= Kamenose landslide =

Landslide in Japan

The Kamenose Landslide (Japanese: 亀の背地すべり, Kamenose Jisuberi) is a historically significant and geologically active landslide located in Osaka Prefecture, Japan, along the Yamato River basin. Known for its recurring mass movements and complex geological structure, the Kamenose Landslide has posed a persistent threat to local communities, transportation routes, and infrastructure for centuries.

==Geography and Location==
The Kamenose Landslide is situated in the eastern part of Osaka Prefecture, near the boundary with Nara Prefecture, along the foothills of the Ikoma Mountains. The geology of the Kamenose area is complex and comprises primarily alternating layers of sandstone and mudstone, along with weathered granite and volcanic deposits. The presence of clay-rich layers (acting as slip surfaces) and fractured rock strata due to tectonic movements makes the area highly susceptible to landslides.

==History==
The Kamenose Landslide was documented as early as the Edo period (1603–1868).

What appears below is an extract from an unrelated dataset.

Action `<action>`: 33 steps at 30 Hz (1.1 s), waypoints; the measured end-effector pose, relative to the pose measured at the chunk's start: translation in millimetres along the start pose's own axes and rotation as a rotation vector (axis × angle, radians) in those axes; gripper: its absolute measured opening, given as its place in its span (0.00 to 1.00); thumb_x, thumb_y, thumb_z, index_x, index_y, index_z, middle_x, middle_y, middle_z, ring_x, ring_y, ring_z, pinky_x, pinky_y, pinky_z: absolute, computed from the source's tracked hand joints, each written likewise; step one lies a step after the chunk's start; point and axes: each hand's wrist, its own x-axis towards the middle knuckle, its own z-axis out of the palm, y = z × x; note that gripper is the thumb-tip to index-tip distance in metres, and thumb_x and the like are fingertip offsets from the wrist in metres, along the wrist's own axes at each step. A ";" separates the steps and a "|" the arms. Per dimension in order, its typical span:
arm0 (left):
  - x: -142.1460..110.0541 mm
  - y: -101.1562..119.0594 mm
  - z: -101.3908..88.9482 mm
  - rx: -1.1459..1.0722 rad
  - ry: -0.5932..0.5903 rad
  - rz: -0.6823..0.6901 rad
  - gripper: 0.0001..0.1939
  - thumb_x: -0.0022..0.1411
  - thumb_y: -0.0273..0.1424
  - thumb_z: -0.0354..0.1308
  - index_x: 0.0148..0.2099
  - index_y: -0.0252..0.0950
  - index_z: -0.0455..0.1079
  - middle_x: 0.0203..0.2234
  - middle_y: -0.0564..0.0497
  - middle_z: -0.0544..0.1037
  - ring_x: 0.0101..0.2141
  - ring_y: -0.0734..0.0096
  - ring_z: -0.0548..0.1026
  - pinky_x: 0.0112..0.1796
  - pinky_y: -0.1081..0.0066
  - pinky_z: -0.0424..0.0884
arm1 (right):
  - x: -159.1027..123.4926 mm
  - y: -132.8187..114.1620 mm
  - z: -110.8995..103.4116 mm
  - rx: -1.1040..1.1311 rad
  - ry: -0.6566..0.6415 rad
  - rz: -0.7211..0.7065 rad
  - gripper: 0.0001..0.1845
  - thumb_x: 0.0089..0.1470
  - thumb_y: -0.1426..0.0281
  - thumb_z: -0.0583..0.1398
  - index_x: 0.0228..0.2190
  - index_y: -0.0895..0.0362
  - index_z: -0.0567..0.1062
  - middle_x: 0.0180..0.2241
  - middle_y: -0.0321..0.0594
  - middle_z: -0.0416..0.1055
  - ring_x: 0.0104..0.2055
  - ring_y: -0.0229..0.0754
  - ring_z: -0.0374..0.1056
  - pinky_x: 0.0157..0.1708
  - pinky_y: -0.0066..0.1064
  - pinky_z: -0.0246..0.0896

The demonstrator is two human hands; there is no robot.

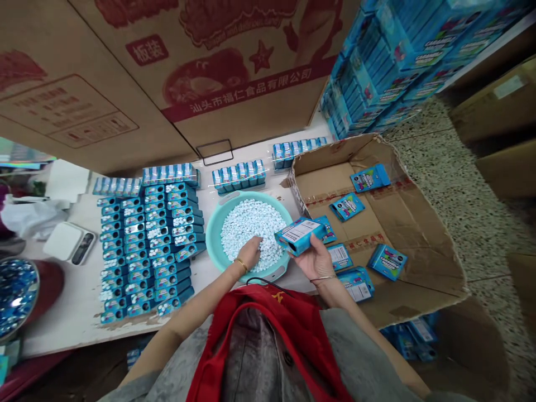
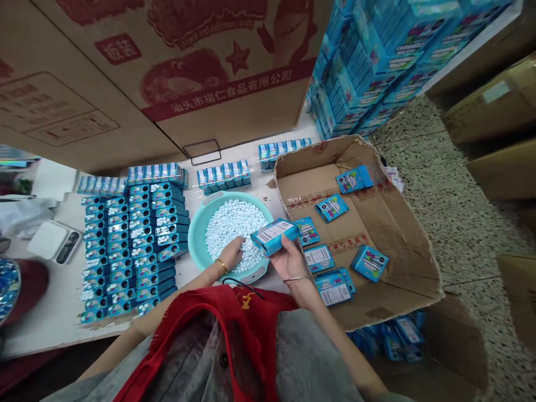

Historical records indicate that large-scale landslides frequently blocked the Yamato River, causing temporary damming and flooding upstream. Some of the most notable landslide events include:

1932: Landslide caused river damming and collapse of railroad.
1953: (Kii Peninsula Flood Disaster): Heavy rainfall caused widespread landslides, including reactivation of the Kamenose Landslide, severely impacting railway lines and roads.
==Engineering countermeasures==
In response to recurring landslides, extensive engineering works have been implemented to stabilize the Kamenose slope. Despite these measures, continuous monitoring is necessary, as the slope remains active, especially during heavy rainfall events and earthquakes.